Task prompt: When you copy the listing, reproduce each line as it appears and omit every image.

Supplied information START

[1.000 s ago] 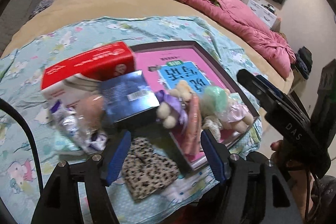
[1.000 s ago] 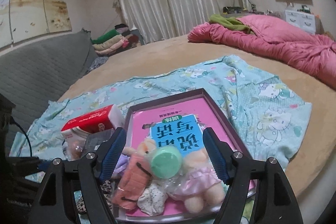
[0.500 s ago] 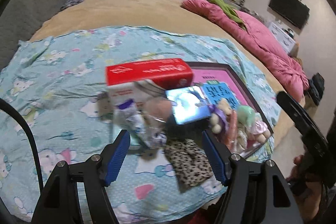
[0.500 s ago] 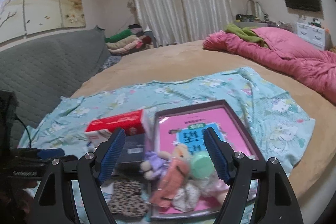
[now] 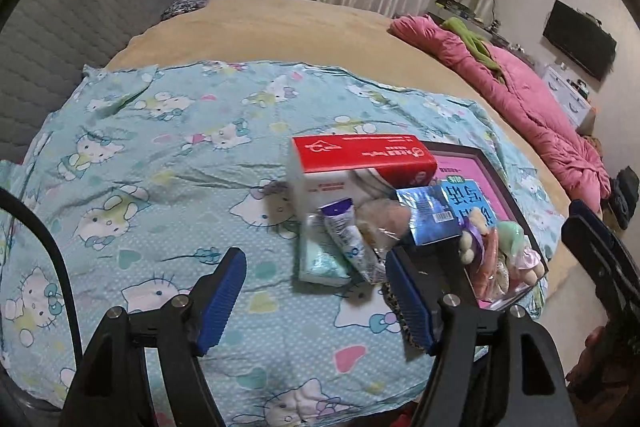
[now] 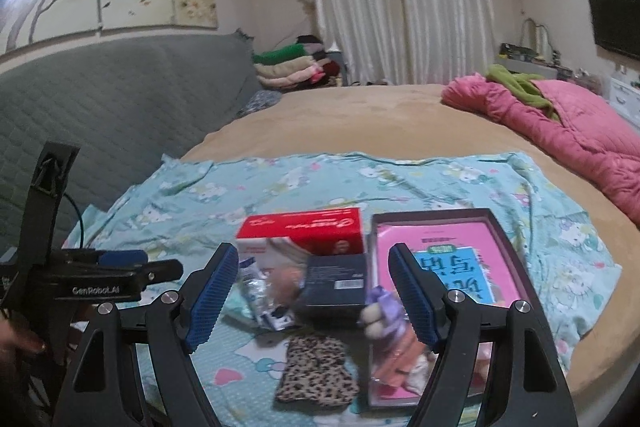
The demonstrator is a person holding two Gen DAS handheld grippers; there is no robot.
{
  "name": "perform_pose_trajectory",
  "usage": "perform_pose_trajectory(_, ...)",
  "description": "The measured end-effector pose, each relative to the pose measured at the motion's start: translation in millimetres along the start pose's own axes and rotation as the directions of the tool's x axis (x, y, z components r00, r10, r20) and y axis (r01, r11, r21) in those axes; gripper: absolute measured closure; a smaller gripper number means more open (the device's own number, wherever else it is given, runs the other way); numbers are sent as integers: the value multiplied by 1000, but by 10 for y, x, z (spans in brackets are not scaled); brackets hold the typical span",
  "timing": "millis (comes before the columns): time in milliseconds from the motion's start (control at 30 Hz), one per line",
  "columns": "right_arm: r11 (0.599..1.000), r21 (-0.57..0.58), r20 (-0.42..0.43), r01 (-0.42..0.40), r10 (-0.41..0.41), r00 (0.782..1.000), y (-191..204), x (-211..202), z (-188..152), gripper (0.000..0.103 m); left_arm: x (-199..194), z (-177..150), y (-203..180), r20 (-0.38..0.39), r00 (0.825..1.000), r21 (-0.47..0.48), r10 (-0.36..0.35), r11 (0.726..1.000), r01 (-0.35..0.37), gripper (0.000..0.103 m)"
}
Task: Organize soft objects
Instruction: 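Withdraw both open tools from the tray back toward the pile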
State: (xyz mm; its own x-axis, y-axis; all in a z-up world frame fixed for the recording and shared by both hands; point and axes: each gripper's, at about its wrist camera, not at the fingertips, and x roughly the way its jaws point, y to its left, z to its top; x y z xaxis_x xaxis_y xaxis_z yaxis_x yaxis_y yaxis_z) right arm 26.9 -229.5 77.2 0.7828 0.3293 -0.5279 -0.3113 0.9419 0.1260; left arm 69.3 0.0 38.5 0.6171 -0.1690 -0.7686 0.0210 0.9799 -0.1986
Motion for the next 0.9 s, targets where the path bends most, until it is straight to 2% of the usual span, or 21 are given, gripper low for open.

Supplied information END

Answer space:
[1.000 s ago] 
[1.000 s ago] 
[0.500 s ago] 
[0.500 s ago] 
[now] 
[now] 
The demonstrator is a person holding two Gen DAS handheld grippers; there is no robot.
{
  "name": "perform_pose_trajectory",
  "usage": "perform_pose_trajectory(_, ...)",
  "description": "The measured end-effector pose, each relative to the pose measured at the motion's start: translation in millimetres along the start pose's own axes and rotation as the directions of the tool's x axis (x, y, z components r00, r10, r20) and y axis (r01, r11, r21) in those axes; gripper: absolute measured closure; a smaller gripper number means more open (the device's own number, wherever else it is given, runs the other way); numbers are sent as integers: the value multiplied by 1000, but by 10 for y, x, z (spans in brackets are not scaled); brackets hold the typical span",
  "timing": "millis (comes before the columns): time in milliseconds from the motion's start (control at 30 Hz), one per line",
  "columns": "right_arm: r11 (0.599..1.000), r21 (-0.57..0.58), r20 (-0.42..0.43), r01 (-0.42..0.40), r10 (-0.41..0.41), r00 (0.782..1.000), y (-191..204), x (-211..202), z (-188..152), gripper (0.000..0.103 m); left_arm: x (-199..194), z (-177..150), y (-203..180), r20 (-0.38..0.39), r00 (0.825..1.000), r21 (-0.47..0.48), r10 (-0.36..0.35), r11 (0.726..1.000), r01 (-0.35..0.37), gripper (0.000..0.103 m)"
}
Task: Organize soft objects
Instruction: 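Withdraw both open tools from the tray back toward the pile
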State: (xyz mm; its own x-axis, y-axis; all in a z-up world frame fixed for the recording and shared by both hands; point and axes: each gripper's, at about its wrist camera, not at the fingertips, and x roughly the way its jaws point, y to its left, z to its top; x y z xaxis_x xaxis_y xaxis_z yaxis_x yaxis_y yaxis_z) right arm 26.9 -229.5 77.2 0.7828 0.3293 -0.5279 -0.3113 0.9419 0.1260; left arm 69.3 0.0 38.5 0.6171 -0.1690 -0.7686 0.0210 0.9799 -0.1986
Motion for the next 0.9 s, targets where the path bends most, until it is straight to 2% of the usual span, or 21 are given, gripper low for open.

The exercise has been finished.